Being ‘okay’. Sunday February 8, 2015

It’s a funny thing, this recovery business. It makes me question every emotion.

I have a bad night’s sleep. Am I getting depressed again? I wake up feeling tearful. Am I getting depressed again? I start to stress out about work. Am I getting depressed again?
I shout at the kids. Am I getting depressed again?

But that question – am I getting depressed again? – makes me realise a very important truth. I am not depressed any more. I have come through it. Not totally. Not unscathed. Maybe I will never be exactly how I was before. But I am not depressed.

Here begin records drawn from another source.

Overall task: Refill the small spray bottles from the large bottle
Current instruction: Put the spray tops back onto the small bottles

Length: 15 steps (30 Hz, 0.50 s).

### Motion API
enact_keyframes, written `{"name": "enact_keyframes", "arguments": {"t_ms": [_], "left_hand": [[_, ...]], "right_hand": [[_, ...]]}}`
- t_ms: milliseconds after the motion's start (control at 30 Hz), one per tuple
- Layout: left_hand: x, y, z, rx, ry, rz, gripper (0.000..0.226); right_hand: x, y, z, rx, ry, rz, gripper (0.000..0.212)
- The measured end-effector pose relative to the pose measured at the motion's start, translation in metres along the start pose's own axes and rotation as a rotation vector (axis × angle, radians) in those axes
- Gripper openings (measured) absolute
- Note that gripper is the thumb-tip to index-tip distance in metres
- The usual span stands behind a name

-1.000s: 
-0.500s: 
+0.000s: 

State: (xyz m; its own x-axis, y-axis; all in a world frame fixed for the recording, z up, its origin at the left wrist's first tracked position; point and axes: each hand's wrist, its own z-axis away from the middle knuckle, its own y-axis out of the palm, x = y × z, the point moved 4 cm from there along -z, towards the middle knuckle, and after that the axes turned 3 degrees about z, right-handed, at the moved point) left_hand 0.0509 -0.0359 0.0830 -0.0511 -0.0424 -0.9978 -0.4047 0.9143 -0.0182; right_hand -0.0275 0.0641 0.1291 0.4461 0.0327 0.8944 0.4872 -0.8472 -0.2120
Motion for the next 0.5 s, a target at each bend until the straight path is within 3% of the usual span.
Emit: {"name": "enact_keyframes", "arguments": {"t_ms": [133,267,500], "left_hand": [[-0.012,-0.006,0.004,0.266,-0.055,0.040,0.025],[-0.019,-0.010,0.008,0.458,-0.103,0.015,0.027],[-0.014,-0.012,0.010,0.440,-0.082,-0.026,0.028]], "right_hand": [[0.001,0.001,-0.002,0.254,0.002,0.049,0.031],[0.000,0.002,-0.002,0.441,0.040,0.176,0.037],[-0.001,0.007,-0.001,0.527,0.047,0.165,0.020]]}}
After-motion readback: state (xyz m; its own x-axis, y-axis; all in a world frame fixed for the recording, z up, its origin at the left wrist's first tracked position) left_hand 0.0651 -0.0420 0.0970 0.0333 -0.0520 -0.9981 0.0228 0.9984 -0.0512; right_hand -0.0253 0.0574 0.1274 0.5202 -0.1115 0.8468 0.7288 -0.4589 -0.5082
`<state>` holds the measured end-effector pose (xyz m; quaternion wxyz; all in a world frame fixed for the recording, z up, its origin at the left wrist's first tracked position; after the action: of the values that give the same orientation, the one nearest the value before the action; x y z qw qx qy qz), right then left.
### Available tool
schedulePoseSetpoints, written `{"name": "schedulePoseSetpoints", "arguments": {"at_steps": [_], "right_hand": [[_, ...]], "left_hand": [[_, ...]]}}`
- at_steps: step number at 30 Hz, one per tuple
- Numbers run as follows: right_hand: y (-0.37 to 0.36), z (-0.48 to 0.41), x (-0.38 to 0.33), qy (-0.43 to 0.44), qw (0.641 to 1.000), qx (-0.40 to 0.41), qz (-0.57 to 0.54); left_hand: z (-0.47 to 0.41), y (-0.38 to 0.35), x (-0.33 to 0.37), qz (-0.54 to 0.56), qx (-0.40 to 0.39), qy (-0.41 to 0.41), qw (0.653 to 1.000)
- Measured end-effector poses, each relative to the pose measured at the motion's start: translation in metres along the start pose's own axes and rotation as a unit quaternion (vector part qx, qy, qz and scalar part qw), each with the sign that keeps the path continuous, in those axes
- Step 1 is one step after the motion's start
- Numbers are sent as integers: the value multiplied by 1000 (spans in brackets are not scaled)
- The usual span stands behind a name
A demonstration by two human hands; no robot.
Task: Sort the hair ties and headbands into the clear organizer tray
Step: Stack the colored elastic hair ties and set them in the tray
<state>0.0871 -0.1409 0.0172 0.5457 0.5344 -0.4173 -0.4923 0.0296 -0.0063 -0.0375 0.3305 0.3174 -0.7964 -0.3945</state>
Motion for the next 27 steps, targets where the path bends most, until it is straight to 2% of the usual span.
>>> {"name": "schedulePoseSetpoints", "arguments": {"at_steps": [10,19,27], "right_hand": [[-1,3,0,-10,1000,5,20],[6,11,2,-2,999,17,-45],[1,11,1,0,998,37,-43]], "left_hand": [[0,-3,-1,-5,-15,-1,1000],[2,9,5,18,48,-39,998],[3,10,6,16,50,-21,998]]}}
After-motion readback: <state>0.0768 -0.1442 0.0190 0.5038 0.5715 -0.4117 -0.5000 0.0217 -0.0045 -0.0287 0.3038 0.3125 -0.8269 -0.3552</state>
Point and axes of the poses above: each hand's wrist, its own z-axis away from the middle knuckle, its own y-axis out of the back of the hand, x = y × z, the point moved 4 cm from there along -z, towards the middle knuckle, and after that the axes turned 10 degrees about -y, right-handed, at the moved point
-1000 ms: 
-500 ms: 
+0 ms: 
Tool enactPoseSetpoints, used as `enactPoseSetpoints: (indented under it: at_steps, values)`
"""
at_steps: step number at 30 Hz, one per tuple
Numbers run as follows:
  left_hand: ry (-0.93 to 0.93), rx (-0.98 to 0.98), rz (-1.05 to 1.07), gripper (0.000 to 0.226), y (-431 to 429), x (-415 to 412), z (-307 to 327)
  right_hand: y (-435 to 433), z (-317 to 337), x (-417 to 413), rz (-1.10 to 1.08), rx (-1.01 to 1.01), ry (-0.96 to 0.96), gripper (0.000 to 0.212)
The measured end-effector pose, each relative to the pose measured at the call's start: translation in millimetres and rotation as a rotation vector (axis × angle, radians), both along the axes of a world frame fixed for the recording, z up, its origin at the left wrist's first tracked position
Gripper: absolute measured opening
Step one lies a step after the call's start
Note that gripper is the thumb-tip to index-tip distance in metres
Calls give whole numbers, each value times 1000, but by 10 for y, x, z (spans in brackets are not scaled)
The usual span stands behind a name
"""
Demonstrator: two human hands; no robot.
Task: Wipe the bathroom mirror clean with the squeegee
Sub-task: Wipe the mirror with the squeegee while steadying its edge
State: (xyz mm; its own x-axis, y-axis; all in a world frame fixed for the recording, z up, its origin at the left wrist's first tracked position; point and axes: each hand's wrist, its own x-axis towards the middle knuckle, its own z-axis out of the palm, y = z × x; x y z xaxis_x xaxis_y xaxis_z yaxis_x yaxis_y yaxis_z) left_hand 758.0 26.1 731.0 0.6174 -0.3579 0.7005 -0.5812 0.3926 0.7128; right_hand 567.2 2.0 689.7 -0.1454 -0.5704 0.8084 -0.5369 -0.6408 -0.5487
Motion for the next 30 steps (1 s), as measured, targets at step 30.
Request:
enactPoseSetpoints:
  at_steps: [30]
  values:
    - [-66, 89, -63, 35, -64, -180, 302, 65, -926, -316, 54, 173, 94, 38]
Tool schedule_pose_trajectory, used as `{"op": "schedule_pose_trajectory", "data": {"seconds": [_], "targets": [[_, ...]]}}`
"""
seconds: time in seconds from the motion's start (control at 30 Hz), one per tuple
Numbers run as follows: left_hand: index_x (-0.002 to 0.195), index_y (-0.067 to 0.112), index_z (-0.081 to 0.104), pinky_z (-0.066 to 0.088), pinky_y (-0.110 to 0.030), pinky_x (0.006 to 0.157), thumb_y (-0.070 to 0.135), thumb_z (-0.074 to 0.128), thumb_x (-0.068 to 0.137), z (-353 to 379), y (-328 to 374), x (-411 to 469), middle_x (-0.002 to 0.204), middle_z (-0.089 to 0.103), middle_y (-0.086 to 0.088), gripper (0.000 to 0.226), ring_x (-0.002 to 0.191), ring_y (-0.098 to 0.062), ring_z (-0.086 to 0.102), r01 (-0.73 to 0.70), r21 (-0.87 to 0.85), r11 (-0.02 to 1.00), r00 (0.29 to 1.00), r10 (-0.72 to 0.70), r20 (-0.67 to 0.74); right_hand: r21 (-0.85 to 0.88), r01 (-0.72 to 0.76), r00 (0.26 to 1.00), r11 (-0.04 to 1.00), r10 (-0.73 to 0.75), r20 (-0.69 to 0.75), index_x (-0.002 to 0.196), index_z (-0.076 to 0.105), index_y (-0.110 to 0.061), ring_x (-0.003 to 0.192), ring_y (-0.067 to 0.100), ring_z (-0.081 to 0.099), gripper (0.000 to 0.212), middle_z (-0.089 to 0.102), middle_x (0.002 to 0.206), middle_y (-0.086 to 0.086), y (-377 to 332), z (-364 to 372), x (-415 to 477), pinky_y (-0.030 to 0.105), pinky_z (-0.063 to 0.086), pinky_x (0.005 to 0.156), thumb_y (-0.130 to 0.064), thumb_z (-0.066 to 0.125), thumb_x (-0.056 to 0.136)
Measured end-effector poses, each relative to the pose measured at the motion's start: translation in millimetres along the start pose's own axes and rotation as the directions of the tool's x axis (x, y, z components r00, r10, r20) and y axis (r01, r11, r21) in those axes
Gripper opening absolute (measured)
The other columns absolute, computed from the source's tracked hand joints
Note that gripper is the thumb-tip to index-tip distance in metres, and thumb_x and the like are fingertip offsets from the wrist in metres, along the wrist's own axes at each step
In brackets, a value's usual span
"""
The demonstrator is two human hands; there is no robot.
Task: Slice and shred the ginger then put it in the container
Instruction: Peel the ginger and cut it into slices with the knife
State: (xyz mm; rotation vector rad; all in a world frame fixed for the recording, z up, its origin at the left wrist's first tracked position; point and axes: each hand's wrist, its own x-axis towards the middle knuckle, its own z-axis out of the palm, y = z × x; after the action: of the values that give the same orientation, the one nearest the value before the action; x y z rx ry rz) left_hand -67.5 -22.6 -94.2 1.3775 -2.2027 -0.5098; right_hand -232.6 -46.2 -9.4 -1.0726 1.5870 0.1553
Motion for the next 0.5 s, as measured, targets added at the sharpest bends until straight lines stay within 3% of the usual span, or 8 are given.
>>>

If I think about it too much, I can start to believe that I am. Because I’m not completely fine. I still have black dog days. Sleepless nights. Days when I’m anxious or ratty or tearful or withdrawn. But I’m not depressed.

Depressed was when I couldn’t make eye contact with anyone, let alone laugh. Depressed was when I barely ate for six weeks. Depressed was when I had to extend work deadlines because I just couldn’t put the words onto paper. Depressed was when my children lived on freezer dinners because I didn’t have the energy to cook. Depressed was when my baby girl asked, ‘Why is Mummy sad?’

I am not like that now. Now I can take pleasure from cooking a nice meal again and from eating it. I can defuse an overtired toddler tantrum with love and understanding, rather than panic and rage. I can put myself out there at work, feeling confident that I can do the task justice. I can play-fight with my children and make them laugh. I can feel happy and relaxed with my friends, sitting and chatting in the park. I can do favours for people because I love them and I want to, not because I feel it’s the only way they will like me back.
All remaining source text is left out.